Engineers and scientists have a replica of InSight at NASA's Jet Propulsion Laboratory in Pasadena, California. They use this testbed to simulate all the functions of the spacecraft, preparing for any scenario it might meet once it touches down on the Red Planet.

InSight is unique in that it's a lander rather than a rover; once it touches down, it can't reposition itself. Its job is to stay very still and collect high-precision data. JPL's testbed for the lander sits on piles of crushed garnet in a facility called the In-Situ Instrument Lab. This garnet simulates a mix of sand and gravel found on the Martian surface but has the benefit of being dust-free. The testbed's legs are raised or lowered to test operations in an uneven landing area with up to 15 degrees of tilt.

Engineers also pile garnet at different tilts in the testbed's "workspace"—the area in front of the lander where it practices setting down three science tools: an ultra-sensitive seismometer; a shield that isolates the seismometer from wind and temperature swings; and a heat-flow probe. These three objects are formally called the Science Experiment for Interior Structure (SEIS); the Wind and Thermal Shield (WTS); and the Heat Flow and Physical Properties Probe (HP3).

Credit: Jet Propulsion Laboratory

All this practice ensures InSight can set these objects down safely no matter what surprises its landing site has in store.

One challenge lies in the tethers that supply power to each science instrument, said Marleen Sundgaard of JPL, InSight's testbed lead. Each tether unspools as the arm lifts an instrument off the lander.

"We have multiple places where we could put each instrument down," Sundgaard said. "There are scenarios where the tethers would cross each other, so we need to make sure they don't snag."
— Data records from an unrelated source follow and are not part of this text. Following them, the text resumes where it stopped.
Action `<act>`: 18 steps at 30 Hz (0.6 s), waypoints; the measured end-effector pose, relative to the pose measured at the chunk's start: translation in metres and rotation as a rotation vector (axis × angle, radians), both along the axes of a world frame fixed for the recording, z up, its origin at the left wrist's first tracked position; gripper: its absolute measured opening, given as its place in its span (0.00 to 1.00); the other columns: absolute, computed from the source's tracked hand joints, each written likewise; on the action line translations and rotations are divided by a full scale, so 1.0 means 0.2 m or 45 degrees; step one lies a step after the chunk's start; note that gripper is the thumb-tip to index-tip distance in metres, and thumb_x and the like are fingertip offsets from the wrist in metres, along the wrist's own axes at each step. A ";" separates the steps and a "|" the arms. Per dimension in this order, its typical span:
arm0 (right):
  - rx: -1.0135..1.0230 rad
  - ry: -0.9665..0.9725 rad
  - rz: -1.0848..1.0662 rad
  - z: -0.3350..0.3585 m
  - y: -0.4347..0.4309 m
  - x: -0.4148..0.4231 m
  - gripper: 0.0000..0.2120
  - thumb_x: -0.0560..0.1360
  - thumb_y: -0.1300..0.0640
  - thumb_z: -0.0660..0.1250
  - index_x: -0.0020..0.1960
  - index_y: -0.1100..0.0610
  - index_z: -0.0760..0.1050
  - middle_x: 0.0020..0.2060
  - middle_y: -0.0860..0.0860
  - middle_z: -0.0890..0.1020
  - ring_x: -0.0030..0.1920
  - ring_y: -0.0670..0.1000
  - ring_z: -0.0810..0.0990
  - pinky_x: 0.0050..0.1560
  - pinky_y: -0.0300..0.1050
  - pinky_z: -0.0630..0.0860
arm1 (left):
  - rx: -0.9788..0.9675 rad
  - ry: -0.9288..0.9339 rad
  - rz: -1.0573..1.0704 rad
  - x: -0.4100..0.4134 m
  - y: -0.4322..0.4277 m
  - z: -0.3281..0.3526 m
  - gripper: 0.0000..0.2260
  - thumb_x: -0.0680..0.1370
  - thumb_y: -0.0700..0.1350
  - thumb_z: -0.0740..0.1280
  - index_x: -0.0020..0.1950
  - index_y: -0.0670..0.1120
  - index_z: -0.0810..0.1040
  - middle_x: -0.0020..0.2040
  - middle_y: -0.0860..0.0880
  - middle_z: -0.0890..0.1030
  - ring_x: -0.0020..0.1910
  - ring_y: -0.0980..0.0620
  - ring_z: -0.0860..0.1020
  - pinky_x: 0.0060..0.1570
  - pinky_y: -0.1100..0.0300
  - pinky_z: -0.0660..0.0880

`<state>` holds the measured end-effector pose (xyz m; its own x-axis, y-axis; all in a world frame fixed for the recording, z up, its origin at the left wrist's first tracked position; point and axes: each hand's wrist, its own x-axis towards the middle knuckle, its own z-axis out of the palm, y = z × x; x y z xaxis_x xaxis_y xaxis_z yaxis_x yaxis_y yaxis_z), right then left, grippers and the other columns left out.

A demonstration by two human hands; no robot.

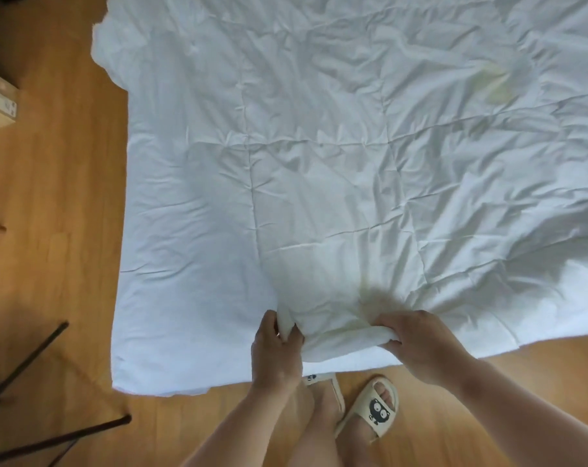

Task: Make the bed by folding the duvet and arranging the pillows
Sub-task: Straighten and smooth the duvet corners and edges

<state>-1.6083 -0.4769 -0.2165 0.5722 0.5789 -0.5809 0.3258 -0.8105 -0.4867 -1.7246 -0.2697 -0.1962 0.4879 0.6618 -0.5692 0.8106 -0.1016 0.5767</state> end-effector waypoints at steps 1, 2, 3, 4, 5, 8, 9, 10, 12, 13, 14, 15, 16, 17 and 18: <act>-0.008 0.001 -0.006 0.00 0.00 -0.01 0.05 0.75 0.50 0.69 0.50 0.43 0.78 0.41 0.42 0.83 0.43 0.45 0.80 0.44 0.42 0.75 | -0.114 0.060 0.016 0.00 0.03 0.00 0.11 0.74 0.41 0.70 0.39 0.41 0.68 0.32 0.49 0.70 0.31 0.50 0.65 0.29 0.63 0.63; -0.011 -0.002 -0.014 0.00 0.00 -0.02 0.06 0.75 0.49 0.69 0.51 0.42 0.78 0.42 0.42 0.82 0.44 0.46 0.80 0.45 0.42 0.75 | -0.233 0.072 0.081 0.02 0.08 -0.01 0.11 0.71 0.41 0.72 0.39 0.42 0.69 0.33 0.48 0.71 0.33 0.49 0.68 0.33 0.60 0.66; -0.017 -0.013 -0.016 0.00 0.01 -0.03 0.07 0.75 0.49 0.68 0.53 0.41 0.78 0.44 0.42 0.82 0.46 0.47 0.81 0.47 0.44 0.76 | -0.366 0.050 0.196 0.07 0.13 -0.02 0.11 0.68 0.40 0.73 0.40 0.43 0.70 0.34 0.47 0.73 0.34 0.48 0.70 0.35 0.57 0.68; -0.023 -0.033 -0.014 0.00 0.02 -0.04 0.09 0.75 0.48 0.68 0.55 0.41 0.77 0.46 0.42 0.82 0.48 0.48 0.81 0.48 0.45 0.77 | -0.514 -0.024 0.329 0.12 0.20 -0.04 0.10 0.66 0.39 0.72 0.41 0.43 0.72 0.34 0.46 0.73 0.35 0.48 0.72 0.35 0.57 0.69; -0.028 -0.062 -0.014 0.00 0.04 -0.05 0.12 0.74 0.47 0.68 0.57 0.41 0.76 0.49 0.41 0.81 0.50 0.49 0.80 0.50 0.46 0.77 | -0.631 -0.096 0.429 0.18 0.27 -0.05 0.06 0.68 0.37 0.69 0.41 0.42 0.74 0.32 0.45 0.74 0.34 0.47 0.72 0.33 0.59 0.70; 0.011 -0.185 -0.042 -0.02 0.09 -0.09 0.17 0.71 0.46 0.70 0.59 0.44 0.75 0.52 0.42 0.81 0.51 0.53 0.81 0.51 0.48 0.77 | -0.693 -0.225 0.466 0.33 0.44 -0.12 0.10 0.74 0.31 0.60 0.39 0.41 0.77 0.30 0.45 0.76 0.32 0.46 0.73 0.29 0.64 0.73; 0.032 -0.238 -0.051 -0.04 0.10 -0.11 0.18 0.69 0.46 0.70 0.58 0.45 0.75 0.51 0.43 0.80 0.50 0.55 0.81 0.50 0.49 0.77 | -0.707 -0.240 0.421 0.36 0.46 -0.14 0.09 0.76 0.32 0.61 0.42 0.41 0.79 0.35 0.44 0.81 0.36 0.44 0.78 0.33 0.61 0.77; 0.056 -0.289 -0.059 -0.05 0.12 -0.14 0.19 0.67 0.46 0.71 0.57 0.46 0.75 0.50 0.44 0.80 0.49 0.55 0.81 0.49 0.50 0.77 | -0.764 -0.226 0.372 0.37 0.47 -0.16 0.07 0.78 0.35 0.63 0.48 0.41 0.81 0.42 0.43 0.85 0.43 0.43 0.82 0.42 0.57 0.80; 0.111 -0.377 -0.087 -0.07 0.21 -0.21 0.26 0.63 0.46 0.74 0.59 0.49 0.74 0.51 0.46 0.79 0.52 0.55 0.80 0.51 0.52 0.77 | -0.914 -0.087 0.242 0.37 0.44 -0.16 0.09 0.79 0.46 0.70 0.55 0.43 0.83 0.50 0.44 0.87 0.51 0.44 0.84 0.55 0.51 0.80; 0.136 -0.404 -0.121 -0.08 0.26 -0.24 0.31 0.61 0.46 0.76 0.61 0.50 0.73 0.54 0.47 0.79 0.54 0.54 0.79 0.52 0.52 0.76 | -0.949 -0.028 0.192 0.35 0.42 -0.15 0.12 0.77 0.50 0.72 0.54 0.43 0.84 0.50 0.44 0.87 0.52 0.44 0.85 0.56 0.49 0.80; 0.157 -0.430 -0.168 -0.07 0.33 -0.27 0.33 0.59 0.46 0.78 0.62 0.50 0.72 0.55 0.47 0.78 0.55 0.53 0.77 0.52 0.52 0.76 | -0.929 -0.017 0.154 0.33 0.41 -0.14 0.14 0.75 0.52 0.73 0.53 0.43 0.84 0.49 0.44 0.87 0.51 0.43 0.85 0.56 0.48 0.81; 0.181 -0.457 -0.221 -0.05 0.41 -0.31 0.33 0.59 0.46 0.79 0.61 0.50 0.71 0.54 0.47 0.78 0.54 0.52 0.76 0.51 0.50 0.75 | -0.851 -0.045 0.142 0.31 0.40 -0.12 0.15 0.73 0.54 0.74 0.51 0.44 0.85 0.47 0.45 0.87 0.50 0.42 0.85 0.54 0.47 0.81; 0.215 -0.497 -0.267 -0.04 0.47 -0.34 0.31 0.59 0.49 0.79 0.58 0.50 0.71 0.51 0.46 0.77 0.52 0.52 0.76 0.48 0.48 0.75 | -0.743 -0.098 0.134 0.28 0.39 -0.10 0.15 0.70 0.56 0.73 0.49 0.46 0.84 0.46 0.46 0.87 0.50 0.42 0.85 0.52 0.48 0.80; 0.257 -0.547 -0.297 -0.04 0.52 -0.37 0.28 0.61 0.52 0.80 0.56 0.50 0.71 0.47 0.46 0.77 0.47 0.52 0.77 0.44 0.46 0.74 | -0.613 -0.154 0.105 0.24 0.40 -0.07 0.15 0.68 0.57 0.71 0.47 0.48 0.84 0.45 0.47 0.86 0.50 0.43 0.84 0.49 0.49 0.80; 0.294 -0.590 -0.308 -0.03 0.54 -0.40 0.26 0.62 0.57 0.79 0.56 0.50 0.73 0.42 0.45 0.78 0.43 0.53 0.79 0.40 0.44 0.73 | -0.502 -0.210 0.061 0.19 0.41 -0.03 0.14 0.68 0.58 0.70 0.46 0.50 0.82 0.44 0.49 0.86 0.49 0.44 0.84 0.47 0.49 0.80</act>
<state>-1.6874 -0.3681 -0.2233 0.8692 0.4817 -0.1120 0.3654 -0.7782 -0.5107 -1.6857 -0.1882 -0.2017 0.5675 0.4333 -0.7001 0.7026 0.1884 0.6862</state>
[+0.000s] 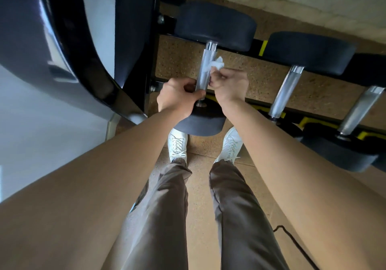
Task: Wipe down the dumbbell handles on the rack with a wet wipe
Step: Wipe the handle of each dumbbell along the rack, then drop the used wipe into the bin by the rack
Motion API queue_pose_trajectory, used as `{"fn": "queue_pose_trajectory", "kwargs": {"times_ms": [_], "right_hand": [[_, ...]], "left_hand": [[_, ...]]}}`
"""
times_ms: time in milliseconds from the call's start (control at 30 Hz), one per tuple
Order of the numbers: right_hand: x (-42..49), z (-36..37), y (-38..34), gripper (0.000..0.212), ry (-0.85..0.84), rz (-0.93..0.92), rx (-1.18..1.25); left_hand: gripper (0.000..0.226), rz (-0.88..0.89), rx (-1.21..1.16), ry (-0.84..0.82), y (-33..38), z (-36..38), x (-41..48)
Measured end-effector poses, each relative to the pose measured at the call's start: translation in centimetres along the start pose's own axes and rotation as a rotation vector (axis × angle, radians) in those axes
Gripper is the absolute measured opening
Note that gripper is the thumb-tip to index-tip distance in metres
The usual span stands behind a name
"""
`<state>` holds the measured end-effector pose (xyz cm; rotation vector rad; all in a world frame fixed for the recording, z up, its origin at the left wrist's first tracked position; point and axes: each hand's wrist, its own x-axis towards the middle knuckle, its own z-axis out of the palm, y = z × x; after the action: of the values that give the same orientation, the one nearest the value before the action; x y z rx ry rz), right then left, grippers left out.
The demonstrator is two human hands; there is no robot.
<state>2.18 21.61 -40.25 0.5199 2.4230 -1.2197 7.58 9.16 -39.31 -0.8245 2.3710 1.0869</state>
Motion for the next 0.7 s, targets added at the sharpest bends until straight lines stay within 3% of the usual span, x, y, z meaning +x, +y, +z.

Besides robotic operations, the testbed has to recreate Martian light. Special lights are also used to calibrate InSight's cameras to the brightness and color of Martian sunlight.

All this practice should pay off with some incredible new science. InSight will be the first mission dedicated to exploring the deep interior of Mars, including its core and mantle. The data it collects could help scientists understand how all rocky planets—including Mars and Earth—first formed.

InSight will launch from Vandenberg Air Force Base in central California. The launch window opens on May 5.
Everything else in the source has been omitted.